* _Task statement_: Only the lines holding "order" are wanted; find them in the listing and return each one.

* _Entries supplied_:
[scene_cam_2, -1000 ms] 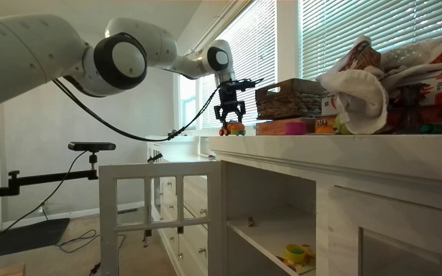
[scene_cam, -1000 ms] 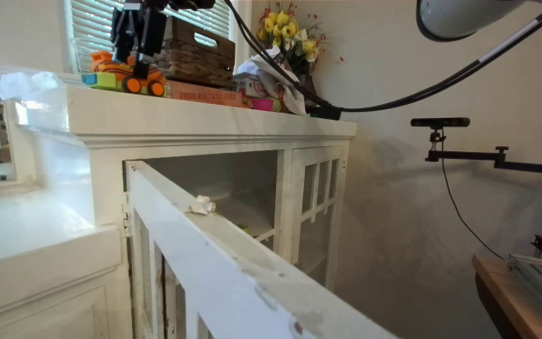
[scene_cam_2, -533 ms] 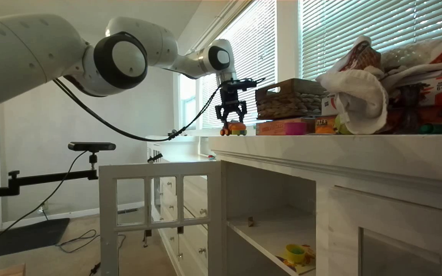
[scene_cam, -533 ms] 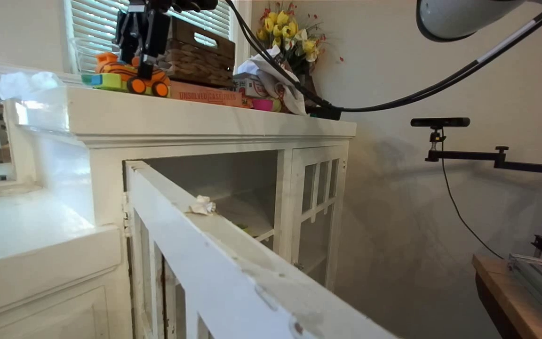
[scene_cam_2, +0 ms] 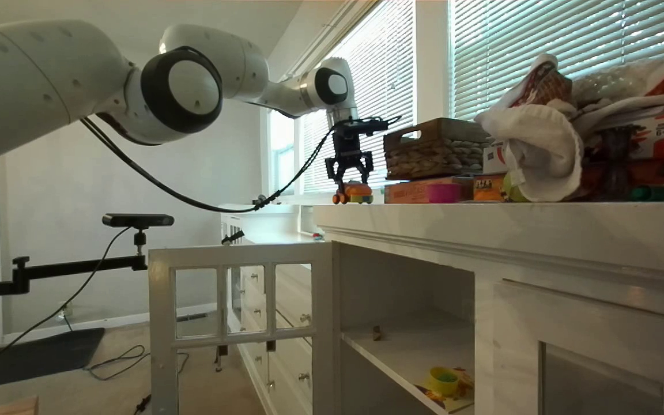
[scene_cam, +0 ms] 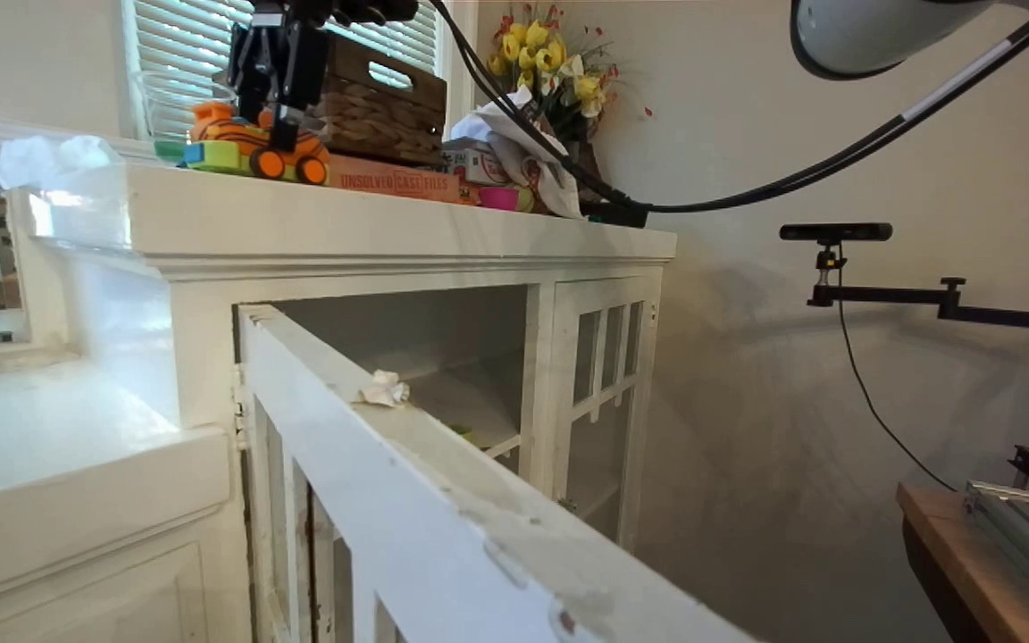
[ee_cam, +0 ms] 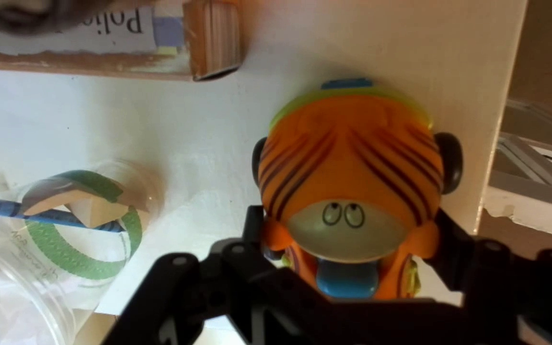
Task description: Move the orange toy car to the right
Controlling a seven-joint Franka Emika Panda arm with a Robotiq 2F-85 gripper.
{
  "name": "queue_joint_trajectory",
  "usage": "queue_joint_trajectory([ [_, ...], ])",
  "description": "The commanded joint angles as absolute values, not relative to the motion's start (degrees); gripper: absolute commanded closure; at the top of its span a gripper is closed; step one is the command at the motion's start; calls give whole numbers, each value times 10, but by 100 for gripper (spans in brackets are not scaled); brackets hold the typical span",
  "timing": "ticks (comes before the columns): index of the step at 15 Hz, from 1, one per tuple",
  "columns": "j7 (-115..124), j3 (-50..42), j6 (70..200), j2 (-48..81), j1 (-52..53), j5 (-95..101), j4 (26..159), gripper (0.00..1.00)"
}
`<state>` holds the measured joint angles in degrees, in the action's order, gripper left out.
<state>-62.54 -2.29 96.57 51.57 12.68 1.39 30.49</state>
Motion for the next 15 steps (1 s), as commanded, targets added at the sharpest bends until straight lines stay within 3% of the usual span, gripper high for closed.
queue_joint_trajectory([
  [1, -630, -23, 952, 511, 125, 15, 301, 45],
  [15, -643, -19, 951, 486, 124, 12, 304, 45],
])
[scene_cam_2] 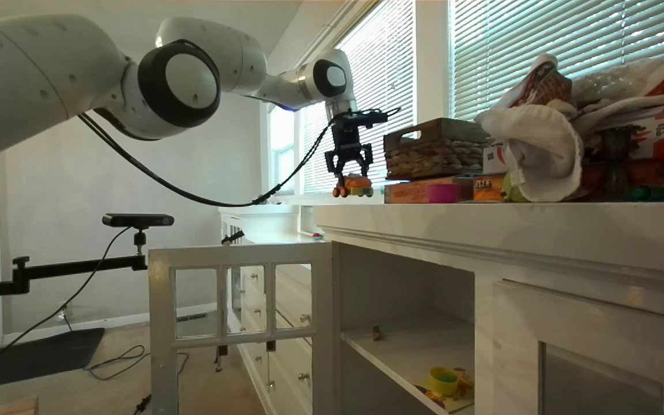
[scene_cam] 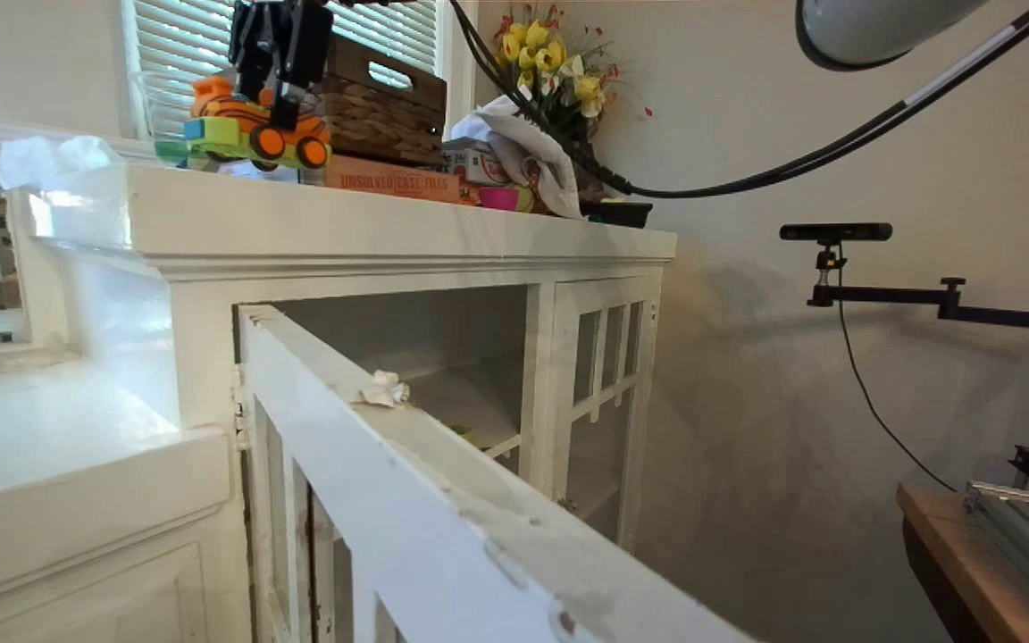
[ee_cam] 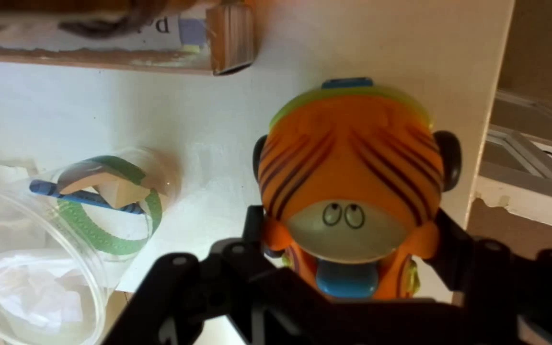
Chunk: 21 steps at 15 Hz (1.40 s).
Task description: Move the orange toy car to the right
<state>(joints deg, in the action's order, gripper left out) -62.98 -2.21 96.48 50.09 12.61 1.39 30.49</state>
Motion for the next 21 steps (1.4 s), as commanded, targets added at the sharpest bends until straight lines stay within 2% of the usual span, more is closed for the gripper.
queue_joint_trajectory([
  [1, -646, -18, 950, 483, 123, 11, 306, 45],
  [21, -662, -12, 912, 459, 103, 7, 333, 45],
])
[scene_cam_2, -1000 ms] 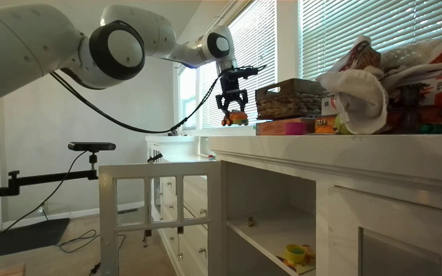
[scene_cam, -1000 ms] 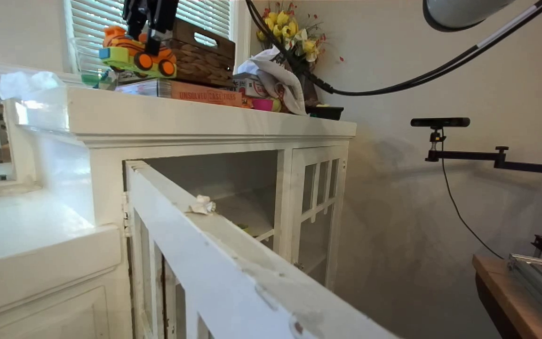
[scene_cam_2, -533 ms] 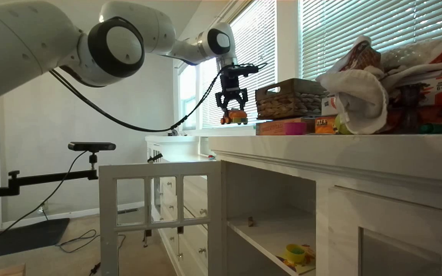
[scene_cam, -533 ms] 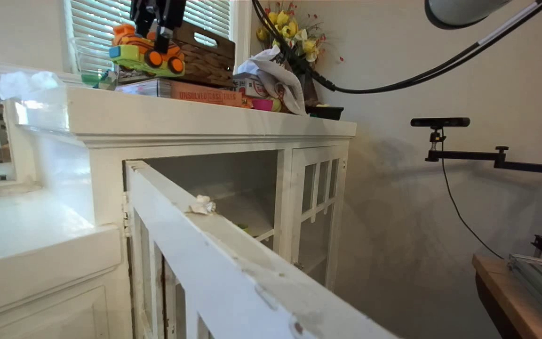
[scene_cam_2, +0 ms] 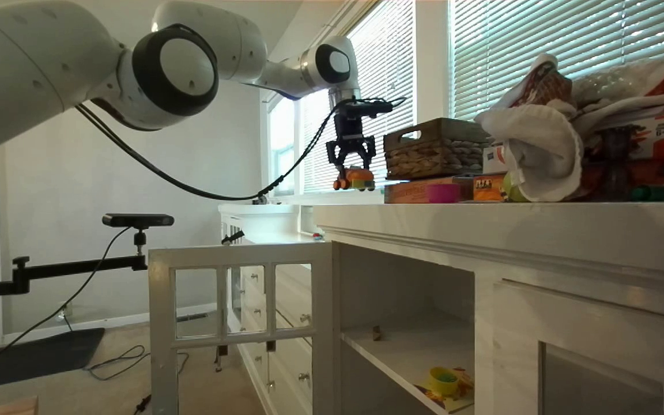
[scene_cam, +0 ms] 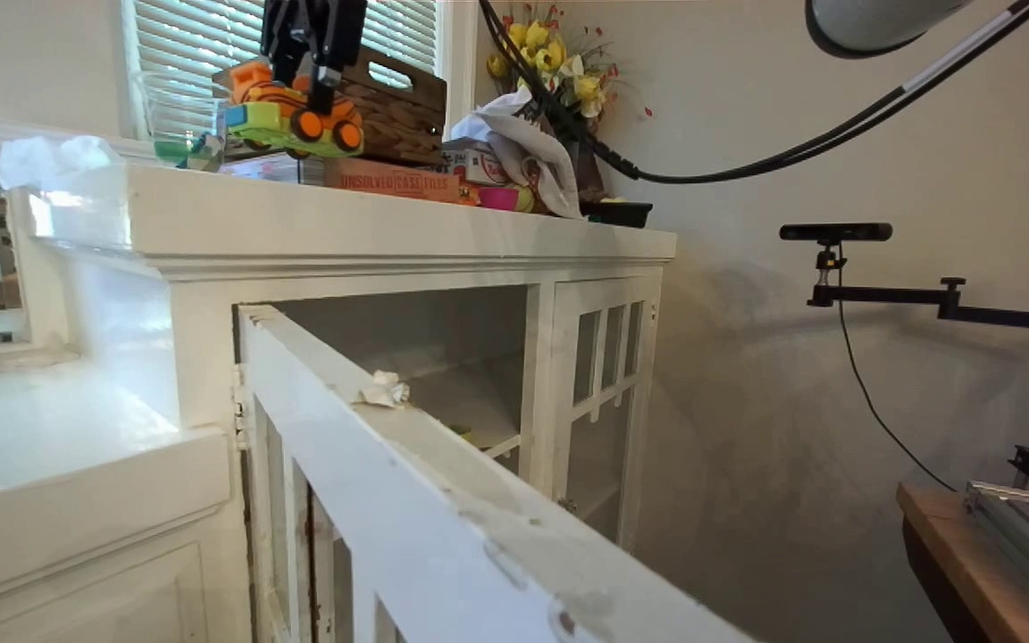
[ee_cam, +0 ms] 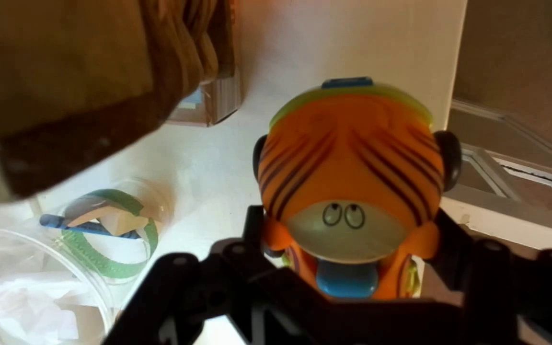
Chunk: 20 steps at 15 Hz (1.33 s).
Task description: Move the orange toy car to the right
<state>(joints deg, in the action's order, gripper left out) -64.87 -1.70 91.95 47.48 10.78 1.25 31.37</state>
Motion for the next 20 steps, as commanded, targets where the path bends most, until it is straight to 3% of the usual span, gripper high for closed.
queue_joint_trajectory([
  [1, -662, -12, 912, 458, 102, 7, 334, 45],
  [20, -653, -8, 930, 436, 95, 4, 415, 45],
])
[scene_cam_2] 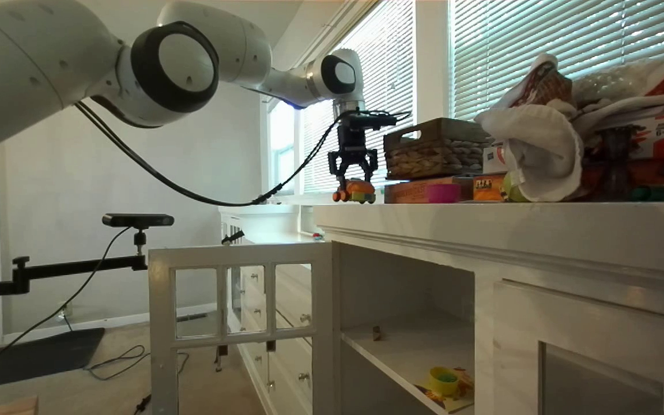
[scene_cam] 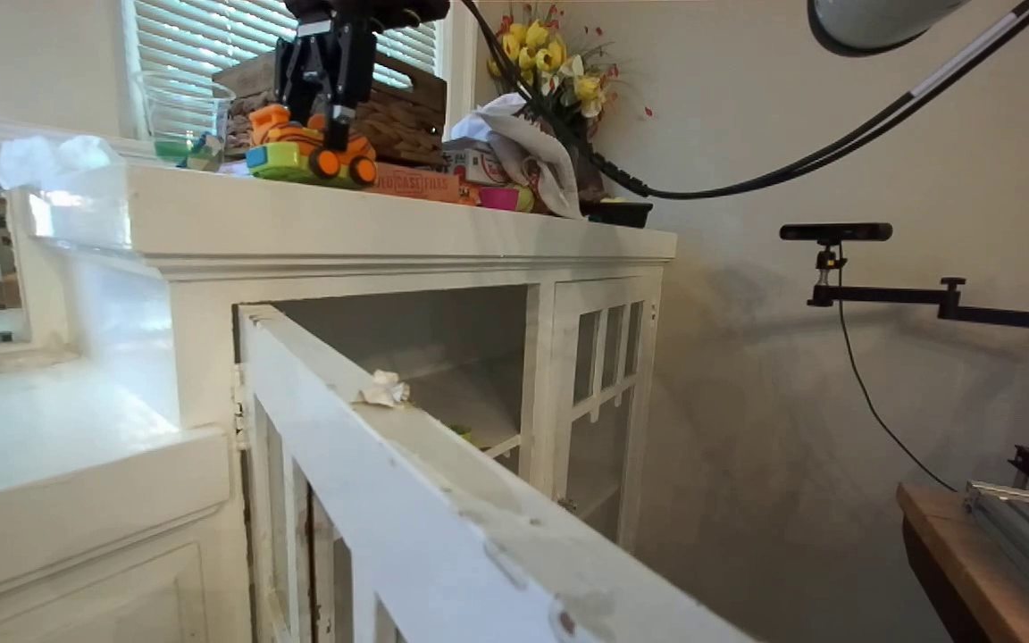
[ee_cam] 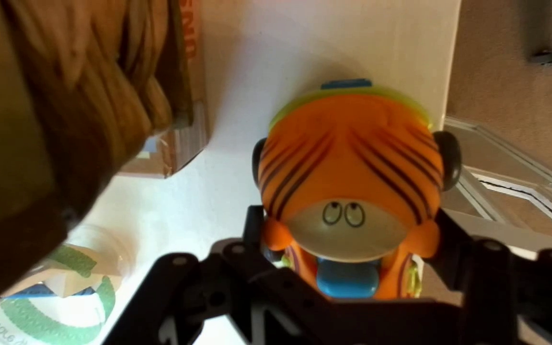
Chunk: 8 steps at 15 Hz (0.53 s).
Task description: Move the orange toy car to the right
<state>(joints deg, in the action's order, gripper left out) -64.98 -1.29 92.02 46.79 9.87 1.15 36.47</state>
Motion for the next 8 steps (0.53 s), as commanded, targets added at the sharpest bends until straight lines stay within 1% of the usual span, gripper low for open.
queue_joint_trajectory([
  [1, -653, -8, 932, 431, 95, 4, 423, 45],
  [8, -649, -10, 967, 391, 90, 5, 496, 45],
])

* _The answer_:
`<state>` holds the measured joint angles in degrees, in the action's order, gripper left out.
<state>(joints deg, in the action's order, gripper left out) -62.98 -2.21 96.48 50.09 12.61 1.39 30.49</state>
<state>(joints deg, in the action's order, gripper left out) -64.87 -1.70 91.95 47.48 10.78 1.25 31.37</state>
<state>(joints deg, in the action's order, gripper left out) -64.98 -1.29 92.02 46.79 9.87 1.15 36.47</state>

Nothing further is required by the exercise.